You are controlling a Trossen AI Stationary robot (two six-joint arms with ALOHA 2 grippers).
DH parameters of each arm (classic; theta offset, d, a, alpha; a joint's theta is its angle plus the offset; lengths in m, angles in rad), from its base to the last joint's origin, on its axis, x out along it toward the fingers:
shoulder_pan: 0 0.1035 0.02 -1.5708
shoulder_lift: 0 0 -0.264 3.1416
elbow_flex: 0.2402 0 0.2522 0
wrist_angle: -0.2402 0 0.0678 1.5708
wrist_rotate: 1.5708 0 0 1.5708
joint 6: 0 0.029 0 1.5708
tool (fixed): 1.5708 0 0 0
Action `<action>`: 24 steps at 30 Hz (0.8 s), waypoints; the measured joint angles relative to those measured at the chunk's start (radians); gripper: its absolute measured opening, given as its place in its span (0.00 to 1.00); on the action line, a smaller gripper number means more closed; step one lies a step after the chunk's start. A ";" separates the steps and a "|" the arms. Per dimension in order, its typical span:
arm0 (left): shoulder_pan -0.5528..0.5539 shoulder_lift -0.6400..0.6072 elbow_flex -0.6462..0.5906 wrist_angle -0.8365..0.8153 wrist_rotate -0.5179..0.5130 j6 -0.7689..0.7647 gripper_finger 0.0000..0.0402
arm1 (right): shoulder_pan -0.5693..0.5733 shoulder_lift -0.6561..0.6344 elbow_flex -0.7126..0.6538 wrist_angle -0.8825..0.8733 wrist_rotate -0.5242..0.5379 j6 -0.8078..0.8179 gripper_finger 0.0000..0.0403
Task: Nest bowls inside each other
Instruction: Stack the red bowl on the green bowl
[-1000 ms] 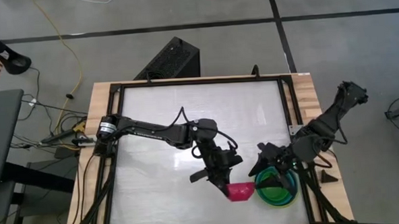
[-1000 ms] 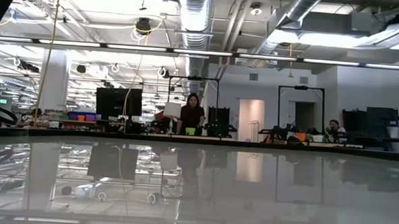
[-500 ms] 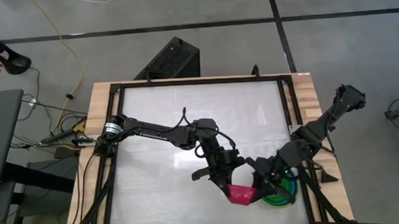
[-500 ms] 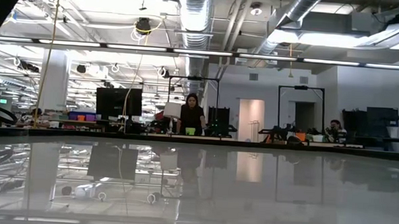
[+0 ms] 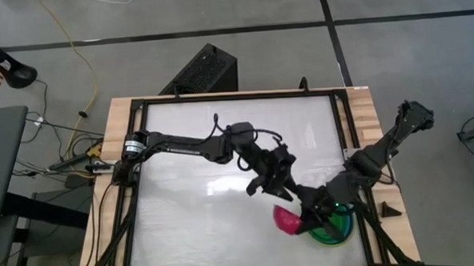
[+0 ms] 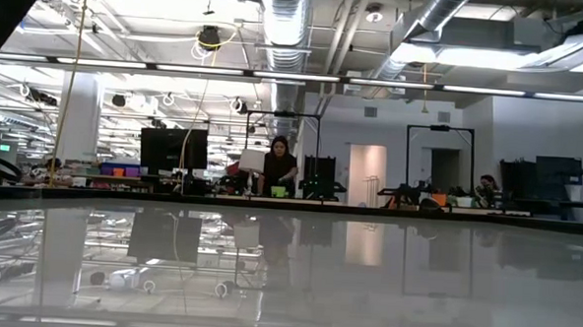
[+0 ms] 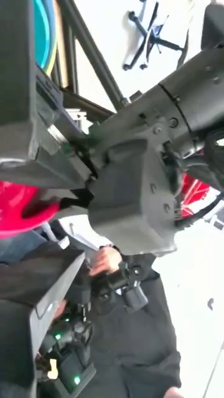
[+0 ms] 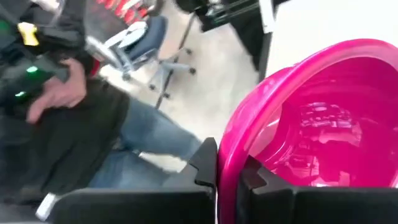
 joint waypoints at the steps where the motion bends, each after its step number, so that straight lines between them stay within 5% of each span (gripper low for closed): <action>1: 0.010 0.000 0.000 0.014 0.005 -0.009 0.40 | 0.005 -0.001 0.002 -0.017 0.023 0.011 0.09; 10: 0.098 -0.012 0.000 0.080 0.150 -0.117 0.44 | 0.115 -0.001 0.003 -0.312 0.197 0.220 0.09; 18: 0.157 -0.017 -0.007 0.077 0.172 -0.123 0.44 | 0.285 -0.002 0.003 -0.500 0.389 0.502 0.09; 24: 0.184 -0.016 -0.008 0.041 0.178 -0.118 0.44 | 0.383 0.035 0.003 -0.551 0.404 0.671 0.09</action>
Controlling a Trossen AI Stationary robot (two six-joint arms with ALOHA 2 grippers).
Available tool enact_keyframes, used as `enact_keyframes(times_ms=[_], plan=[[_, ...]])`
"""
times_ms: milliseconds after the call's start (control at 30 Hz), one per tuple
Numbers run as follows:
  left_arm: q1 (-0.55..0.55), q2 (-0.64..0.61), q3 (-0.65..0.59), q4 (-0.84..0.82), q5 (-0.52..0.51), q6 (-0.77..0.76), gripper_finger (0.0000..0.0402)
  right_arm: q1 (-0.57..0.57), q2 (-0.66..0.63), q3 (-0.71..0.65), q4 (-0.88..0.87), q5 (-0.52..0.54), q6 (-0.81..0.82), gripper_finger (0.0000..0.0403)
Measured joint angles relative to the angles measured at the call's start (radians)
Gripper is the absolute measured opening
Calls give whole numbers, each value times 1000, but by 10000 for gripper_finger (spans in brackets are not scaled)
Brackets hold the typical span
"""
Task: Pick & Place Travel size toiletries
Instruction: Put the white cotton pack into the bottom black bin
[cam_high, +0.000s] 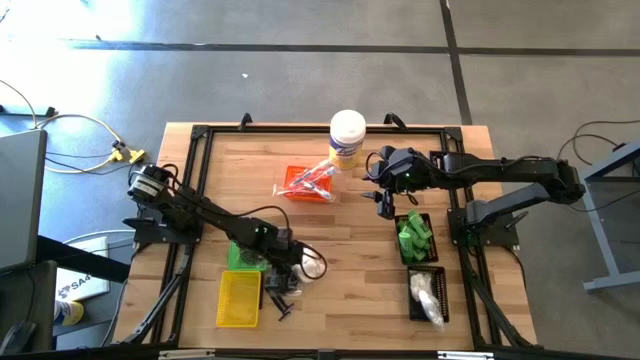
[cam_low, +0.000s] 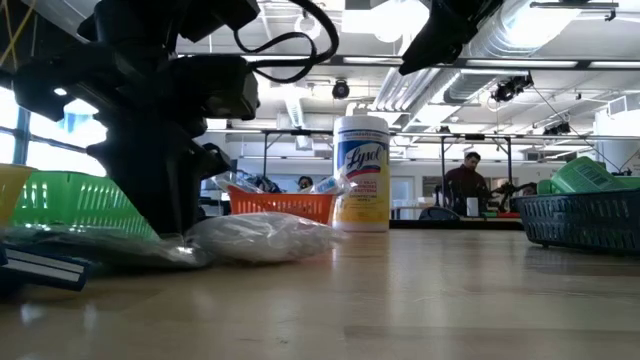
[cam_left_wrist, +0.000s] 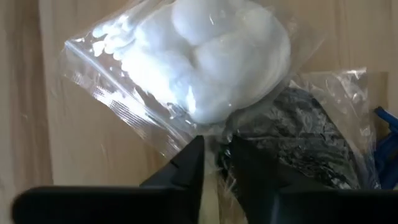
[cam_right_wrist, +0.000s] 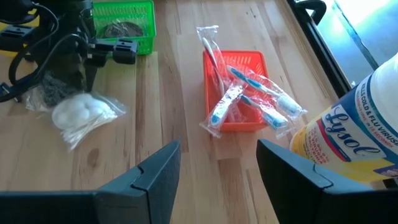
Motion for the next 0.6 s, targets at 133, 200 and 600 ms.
enact_keyframes(times_ms=[133, 200, 600], plan=[[0, 0, 0, 17, -9, 21, 127, 0, 0, 0, -5, 0, 0, 203], [0, 0, 10, 9, -10, 27, 143, 0, 0, 0, -12, 0, 0, 204], [36, 0, 105, -73, -2, 37, 155, 0, 0, 0, -51, 0, 0, 203]])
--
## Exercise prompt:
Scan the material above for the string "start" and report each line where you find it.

## Written response:
Action `<action>`: 24 steps at 30 Hz (0.8 s), waypoints; the measured joint angles relative to those measured at the chunk's start (radians); gripper: its absolute measured opening, given as its place in its span (0.00 to 1.00); on the action line, a smaller gripper number means more closed; step one lies a step after the chunk's start. A ";" separates the steps and a "|" the arms. Per dimension in order, its typical span:
times_ms: milliseconds after the call's start (control at 30 Hz), one per tuple
Measured joint angles relative to the angles measured at the call's start (radians)

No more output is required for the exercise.